Search the entries below for the word "left" and copy every line where it appears.

* _Records for the task_
====

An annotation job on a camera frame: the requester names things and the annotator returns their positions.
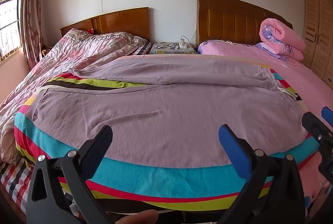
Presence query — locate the striped colourful blanket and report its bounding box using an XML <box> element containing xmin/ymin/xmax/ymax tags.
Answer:
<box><xmin>13</xmin><ymin>54</ymin><xmax>326</xmax><ymax>211</ymax></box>

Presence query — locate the floral curtain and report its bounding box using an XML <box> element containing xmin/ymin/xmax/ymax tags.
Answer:
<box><xmin>21</xmin><ymin>0</ymin><xmax>48</xmax><ymax>71</ymax></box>

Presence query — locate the pink bed sheet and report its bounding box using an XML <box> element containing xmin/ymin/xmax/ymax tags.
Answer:
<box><xmin>257</xmin><ymin>51</ymin><xmax>333</xmax><ymax>204</ymax></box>

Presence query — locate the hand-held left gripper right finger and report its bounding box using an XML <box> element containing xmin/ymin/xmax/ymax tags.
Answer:
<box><xmin>218</xmin><ymin>124</ymin><xmax>306</xmax><ymax>224</ymax></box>

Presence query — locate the nightstand with floral cloth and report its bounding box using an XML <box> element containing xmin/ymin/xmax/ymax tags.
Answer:
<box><xmin>149</xmin><ymin>42</ymin><xmax>198</xmax><ymax>55</ymax></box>

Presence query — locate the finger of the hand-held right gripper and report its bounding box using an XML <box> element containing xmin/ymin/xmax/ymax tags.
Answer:
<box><xmin>302</xmin><ymin>111</ymin><xmax>333</xmax><ymax>145</ymax></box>
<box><xmin>321</xmin><ymin>106</ymin><xmax>333</xmax><ymax>124</ymax></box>

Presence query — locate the light wooden wardrobe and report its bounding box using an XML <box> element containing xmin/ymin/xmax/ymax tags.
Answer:
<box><xmin>303</xmin><ymin>0</ymin><xmax>333</xmax><ymax>89</ymax></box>

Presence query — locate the glossy wooden headboard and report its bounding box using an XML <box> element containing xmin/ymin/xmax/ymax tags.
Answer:
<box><xmin>60</xmin><ymin>7</ymin><xmax>151</xmax><ymax>41</ymax></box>

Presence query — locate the person's left hand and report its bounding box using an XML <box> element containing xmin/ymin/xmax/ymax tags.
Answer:
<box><xmin>114</xmin><ymin>210</ymin><xmax>159</xmax><ymax>224</ymax></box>

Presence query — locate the pink purple pillow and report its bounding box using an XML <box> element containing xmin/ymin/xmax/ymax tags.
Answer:
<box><xmin>197</xmin><ymin>40</ymin><xmax>263</xmax><ymax>56</ymax></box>

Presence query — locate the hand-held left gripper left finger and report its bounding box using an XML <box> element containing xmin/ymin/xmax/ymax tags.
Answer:
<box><xmin>26</xmin><ymin>124</ymin><xmax>115</xmax><ymax>224</ymax></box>

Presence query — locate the barred window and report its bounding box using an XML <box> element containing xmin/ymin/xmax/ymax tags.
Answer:
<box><xmin>0</xmin><ymin>0</ymin><xmax>25</xmax><ymax>63</ymax></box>

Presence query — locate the rolled pink floral quilt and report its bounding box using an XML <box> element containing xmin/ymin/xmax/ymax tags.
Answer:
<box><xmin>256</xmin><ymin>18</ymin><xmax>306</xmax><ymax>61</ymax></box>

====

* _Answer for this exercise_
Presence query — locate the hand-held left gripper right finger and report its bounding box using an XML <box> element containing xmin/ymin/xmax/ymax tags.
Presence query — locate the person's left hand and report its bounding box using an XML <box> element containing xmin/ymin/xmax/ymax tags.
Presence query — locate the hand-held left gripper left finger and report its bounding box using an XML <box> element containing xmin/ymin/xmax/ymax tags.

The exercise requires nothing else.